I would drink a coke right before shift started. But no caffeine after midnight, so when I got home at 0745 - 0800 I could eat "dinner" and get straight to sleep (if I was working the next day). Many seemed to have coffee all night, then could not get to sleep until 11 or 12 the next morning. I hope you like it: less MDs, less visitors, less procedures, more preps, and all the fun with sun-downing (take fall precautions seriously and answer bed alarms promptly). Good luck!!!
Welcome to night shift... The biggest thing I would suggest is taking a nap before you start your first shift. Once 1-2 am hit, you'll hit a wall if you are not use to working nights. I would also suggest trying to work your schedule to work all three shifts in a row if possible. This way, you can begin to develop a sleep rotation that you are not trying to catch up on during your days off.
I did nights for 15 years. Although I was much younger then it was still somewhat difficult. If you are not a day sleeper, then create a room in your home that is dark and limits noise. Earplugs work great if you have a lot of kids around or there is traffic near by.
Remember TEAM work is essential for the shift.
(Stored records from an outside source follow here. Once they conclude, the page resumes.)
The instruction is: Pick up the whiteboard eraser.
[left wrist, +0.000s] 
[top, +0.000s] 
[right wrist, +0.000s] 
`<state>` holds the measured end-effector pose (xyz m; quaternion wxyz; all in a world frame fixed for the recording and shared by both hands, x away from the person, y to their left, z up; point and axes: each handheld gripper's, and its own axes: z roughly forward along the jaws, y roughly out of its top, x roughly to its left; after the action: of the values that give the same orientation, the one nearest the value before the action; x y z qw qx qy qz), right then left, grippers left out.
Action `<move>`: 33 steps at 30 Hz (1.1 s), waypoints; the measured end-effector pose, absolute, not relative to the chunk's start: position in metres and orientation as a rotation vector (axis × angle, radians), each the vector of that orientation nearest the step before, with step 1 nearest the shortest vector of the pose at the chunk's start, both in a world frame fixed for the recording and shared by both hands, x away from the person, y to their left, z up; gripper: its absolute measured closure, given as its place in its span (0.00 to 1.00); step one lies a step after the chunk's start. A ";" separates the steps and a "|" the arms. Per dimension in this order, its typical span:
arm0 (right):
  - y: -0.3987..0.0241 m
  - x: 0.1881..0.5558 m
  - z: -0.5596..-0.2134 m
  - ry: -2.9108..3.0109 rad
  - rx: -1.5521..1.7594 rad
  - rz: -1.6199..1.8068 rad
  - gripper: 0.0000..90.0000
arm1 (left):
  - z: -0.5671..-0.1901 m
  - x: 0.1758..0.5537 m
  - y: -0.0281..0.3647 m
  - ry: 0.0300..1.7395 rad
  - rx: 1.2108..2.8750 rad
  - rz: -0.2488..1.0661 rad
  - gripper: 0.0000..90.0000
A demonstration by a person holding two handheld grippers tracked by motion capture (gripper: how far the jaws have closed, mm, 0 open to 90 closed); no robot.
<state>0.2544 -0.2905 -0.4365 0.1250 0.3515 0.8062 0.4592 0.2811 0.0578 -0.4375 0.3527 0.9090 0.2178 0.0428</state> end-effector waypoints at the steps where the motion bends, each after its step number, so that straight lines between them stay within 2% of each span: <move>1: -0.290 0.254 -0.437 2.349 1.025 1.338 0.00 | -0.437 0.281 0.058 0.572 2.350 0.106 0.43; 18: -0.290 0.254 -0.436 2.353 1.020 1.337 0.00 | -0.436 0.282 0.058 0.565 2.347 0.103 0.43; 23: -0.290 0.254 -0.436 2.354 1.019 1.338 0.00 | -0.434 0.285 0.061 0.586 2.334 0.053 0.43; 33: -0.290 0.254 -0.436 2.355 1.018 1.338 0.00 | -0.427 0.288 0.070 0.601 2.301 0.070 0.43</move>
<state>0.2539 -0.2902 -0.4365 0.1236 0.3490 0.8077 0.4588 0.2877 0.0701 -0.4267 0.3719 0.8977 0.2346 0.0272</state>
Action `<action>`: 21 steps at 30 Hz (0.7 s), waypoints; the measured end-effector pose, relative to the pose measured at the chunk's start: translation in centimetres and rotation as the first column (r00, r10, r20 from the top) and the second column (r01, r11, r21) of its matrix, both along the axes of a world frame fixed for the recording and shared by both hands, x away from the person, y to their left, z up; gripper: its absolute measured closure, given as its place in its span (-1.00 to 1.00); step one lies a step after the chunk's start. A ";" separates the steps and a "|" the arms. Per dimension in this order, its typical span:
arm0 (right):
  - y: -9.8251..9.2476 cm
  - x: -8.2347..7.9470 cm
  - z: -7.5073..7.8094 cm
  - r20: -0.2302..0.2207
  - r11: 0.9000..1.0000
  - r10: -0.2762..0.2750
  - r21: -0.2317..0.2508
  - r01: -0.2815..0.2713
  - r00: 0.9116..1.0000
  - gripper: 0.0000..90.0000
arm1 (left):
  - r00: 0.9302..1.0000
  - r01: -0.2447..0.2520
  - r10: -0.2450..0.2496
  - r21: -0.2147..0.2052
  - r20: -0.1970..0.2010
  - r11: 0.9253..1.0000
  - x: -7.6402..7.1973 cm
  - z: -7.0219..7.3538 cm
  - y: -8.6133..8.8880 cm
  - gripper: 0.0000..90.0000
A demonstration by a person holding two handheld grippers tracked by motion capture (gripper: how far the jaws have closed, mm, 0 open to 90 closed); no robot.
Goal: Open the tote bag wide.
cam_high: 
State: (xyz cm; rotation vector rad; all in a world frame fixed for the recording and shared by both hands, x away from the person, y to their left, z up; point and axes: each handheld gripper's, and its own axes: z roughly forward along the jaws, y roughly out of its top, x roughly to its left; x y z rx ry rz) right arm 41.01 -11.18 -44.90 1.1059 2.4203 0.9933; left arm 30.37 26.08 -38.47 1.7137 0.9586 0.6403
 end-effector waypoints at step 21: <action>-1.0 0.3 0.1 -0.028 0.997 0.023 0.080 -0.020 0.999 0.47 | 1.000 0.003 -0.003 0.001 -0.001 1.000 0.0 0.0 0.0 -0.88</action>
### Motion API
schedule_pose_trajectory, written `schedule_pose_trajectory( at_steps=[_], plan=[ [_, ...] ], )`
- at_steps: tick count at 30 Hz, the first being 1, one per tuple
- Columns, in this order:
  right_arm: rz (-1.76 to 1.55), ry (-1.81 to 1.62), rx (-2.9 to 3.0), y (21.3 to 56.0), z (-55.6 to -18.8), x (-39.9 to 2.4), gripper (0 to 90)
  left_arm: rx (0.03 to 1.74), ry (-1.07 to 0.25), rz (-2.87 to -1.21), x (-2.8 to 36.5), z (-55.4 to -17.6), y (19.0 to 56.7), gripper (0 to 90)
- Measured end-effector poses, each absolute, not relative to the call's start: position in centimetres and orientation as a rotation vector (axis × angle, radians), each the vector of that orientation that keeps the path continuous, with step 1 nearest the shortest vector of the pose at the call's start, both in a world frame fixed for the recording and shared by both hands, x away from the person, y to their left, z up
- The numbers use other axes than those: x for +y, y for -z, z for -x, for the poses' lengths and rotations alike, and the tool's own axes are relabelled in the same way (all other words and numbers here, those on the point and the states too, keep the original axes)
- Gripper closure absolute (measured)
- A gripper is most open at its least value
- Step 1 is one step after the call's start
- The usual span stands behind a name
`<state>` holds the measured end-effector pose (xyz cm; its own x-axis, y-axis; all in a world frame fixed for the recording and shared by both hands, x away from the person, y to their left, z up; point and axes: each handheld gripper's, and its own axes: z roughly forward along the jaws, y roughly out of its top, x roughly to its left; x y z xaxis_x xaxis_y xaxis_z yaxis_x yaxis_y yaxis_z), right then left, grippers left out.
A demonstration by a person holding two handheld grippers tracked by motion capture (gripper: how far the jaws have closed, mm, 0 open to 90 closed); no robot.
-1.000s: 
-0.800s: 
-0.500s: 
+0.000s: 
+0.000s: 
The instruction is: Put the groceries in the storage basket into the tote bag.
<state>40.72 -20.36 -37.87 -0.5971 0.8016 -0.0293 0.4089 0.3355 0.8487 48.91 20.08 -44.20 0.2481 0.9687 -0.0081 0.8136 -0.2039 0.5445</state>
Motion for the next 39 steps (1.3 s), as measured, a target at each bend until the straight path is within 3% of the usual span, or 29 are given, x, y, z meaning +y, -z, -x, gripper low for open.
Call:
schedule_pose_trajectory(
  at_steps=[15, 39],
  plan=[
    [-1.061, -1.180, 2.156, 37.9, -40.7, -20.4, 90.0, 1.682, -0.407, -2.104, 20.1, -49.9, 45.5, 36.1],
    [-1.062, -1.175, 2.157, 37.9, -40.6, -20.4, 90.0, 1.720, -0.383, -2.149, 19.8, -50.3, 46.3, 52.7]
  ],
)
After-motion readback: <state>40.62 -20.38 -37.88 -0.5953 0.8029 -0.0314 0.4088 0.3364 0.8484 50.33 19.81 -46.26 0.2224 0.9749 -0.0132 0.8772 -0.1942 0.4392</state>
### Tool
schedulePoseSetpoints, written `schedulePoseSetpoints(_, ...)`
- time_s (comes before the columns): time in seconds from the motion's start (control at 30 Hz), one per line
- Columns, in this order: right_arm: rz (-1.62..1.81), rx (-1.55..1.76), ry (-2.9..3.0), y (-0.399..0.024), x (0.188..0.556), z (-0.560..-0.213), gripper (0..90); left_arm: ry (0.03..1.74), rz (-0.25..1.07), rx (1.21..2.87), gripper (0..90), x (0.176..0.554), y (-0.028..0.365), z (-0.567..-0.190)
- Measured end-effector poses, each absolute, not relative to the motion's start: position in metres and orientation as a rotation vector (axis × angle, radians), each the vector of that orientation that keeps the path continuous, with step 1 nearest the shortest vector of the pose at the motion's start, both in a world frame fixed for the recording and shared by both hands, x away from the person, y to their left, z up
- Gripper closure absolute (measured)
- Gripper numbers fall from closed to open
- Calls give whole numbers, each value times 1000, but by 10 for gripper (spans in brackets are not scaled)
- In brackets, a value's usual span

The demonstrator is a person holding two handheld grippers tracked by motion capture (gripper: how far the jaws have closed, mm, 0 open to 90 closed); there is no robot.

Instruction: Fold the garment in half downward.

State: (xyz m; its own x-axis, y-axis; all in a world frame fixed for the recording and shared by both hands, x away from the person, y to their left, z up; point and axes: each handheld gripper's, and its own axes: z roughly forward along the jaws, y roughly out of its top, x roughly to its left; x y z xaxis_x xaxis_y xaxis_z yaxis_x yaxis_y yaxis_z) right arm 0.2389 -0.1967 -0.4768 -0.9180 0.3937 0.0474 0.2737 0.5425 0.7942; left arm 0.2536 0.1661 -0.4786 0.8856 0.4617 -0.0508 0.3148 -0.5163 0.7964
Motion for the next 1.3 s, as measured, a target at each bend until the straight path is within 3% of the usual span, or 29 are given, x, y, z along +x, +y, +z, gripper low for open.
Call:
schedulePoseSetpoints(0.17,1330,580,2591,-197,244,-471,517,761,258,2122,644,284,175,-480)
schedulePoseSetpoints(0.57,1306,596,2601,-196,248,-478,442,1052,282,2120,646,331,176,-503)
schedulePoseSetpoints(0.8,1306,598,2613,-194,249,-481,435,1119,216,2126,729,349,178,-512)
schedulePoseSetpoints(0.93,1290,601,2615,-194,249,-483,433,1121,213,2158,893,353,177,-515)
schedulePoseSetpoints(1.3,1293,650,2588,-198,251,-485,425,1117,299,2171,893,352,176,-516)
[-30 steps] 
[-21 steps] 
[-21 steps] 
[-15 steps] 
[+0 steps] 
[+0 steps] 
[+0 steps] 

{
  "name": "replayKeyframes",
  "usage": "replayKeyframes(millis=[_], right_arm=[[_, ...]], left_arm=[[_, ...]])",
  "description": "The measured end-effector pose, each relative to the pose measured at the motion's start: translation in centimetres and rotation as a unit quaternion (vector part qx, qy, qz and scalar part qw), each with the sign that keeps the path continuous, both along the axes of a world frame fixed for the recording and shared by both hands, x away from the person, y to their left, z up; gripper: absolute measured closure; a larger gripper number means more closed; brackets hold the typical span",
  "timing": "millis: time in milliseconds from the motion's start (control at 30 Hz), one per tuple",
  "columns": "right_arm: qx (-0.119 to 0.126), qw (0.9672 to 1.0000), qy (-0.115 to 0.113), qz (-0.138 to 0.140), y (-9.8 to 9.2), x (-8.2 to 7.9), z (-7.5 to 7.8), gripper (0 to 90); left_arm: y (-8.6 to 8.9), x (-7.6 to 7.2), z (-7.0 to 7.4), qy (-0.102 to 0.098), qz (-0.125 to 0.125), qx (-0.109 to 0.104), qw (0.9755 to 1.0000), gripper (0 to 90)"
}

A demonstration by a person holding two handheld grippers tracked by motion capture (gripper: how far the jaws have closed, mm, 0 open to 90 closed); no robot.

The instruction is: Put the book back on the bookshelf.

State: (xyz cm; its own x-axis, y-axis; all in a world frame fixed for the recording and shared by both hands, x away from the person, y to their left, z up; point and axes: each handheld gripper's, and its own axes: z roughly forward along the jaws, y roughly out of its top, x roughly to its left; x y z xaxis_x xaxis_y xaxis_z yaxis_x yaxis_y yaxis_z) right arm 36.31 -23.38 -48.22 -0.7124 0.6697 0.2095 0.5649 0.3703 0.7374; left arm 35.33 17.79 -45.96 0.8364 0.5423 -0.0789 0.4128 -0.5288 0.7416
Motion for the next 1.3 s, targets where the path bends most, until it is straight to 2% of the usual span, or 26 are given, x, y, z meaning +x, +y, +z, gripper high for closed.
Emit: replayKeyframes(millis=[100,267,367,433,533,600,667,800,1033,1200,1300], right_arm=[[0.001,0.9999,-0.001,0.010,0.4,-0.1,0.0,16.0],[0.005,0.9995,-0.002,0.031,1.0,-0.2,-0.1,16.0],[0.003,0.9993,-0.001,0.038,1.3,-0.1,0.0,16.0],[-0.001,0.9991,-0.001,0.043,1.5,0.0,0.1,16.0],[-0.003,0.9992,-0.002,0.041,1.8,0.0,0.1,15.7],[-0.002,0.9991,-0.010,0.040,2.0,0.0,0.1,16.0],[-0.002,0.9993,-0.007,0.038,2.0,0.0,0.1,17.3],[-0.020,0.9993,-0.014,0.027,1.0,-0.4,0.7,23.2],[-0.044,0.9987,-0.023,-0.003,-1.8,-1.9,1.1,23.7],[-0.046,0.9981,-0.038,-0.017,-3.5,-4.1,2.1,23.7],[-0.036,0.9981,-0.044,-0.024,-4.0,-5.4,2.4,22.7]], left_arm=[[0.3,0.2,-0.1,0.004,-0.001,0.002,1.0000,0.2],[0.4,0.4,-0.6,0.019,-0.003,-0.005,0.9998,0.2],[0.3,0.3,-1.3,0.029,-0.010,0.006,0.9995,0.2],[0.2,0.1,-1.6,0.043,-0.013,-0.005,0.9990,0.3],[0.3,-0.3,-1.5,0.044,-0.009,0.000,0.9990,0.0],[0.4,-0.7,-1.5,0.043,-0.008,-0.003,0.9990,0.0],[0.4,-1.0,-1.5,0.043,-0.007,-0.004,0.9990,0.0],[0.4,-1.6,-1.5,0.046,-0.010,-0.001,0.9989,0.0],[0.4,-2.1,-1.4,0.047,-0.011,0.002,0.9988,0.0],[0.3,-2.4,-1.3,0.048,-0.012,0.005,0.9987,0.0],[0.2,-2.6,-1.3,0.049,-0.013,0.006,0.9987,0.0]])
You will likely have more patients 1:6 generally and you may need to rely on your colleagues, just as they will rely on you. Nights is nice in the aspect of less proceedures, less issues, etc.. You will do a lot of critical thinking.. BUT, DO NOT: Be afraid to call a physician for a patient who is crashing or you need orders from!
Hi, I haven't been on this forum in a while....nice to be back.
I used to work nights many years ago, and I agree with taking a nap before your shift begins. I used to get up early on the morning of my first day on nights, run all sorts of errands or work out, then take a 3-4hr nap before going to work. Day time sleeping was difficult for me, but I over came that by taking a warm shower as soon as I got home, having something light to eat, darken my room and sleep with some kind of background noise. The fan was my favorite. Of course, this was all before kids....not sure if I could work nights now. True, you're are going to hit a wall around 1-2am until your body gets used to those hours. Coffee never worked for me...gave me the jitters and then I would crash. So I kept something healthy in my pocket to snack on, and kept moving.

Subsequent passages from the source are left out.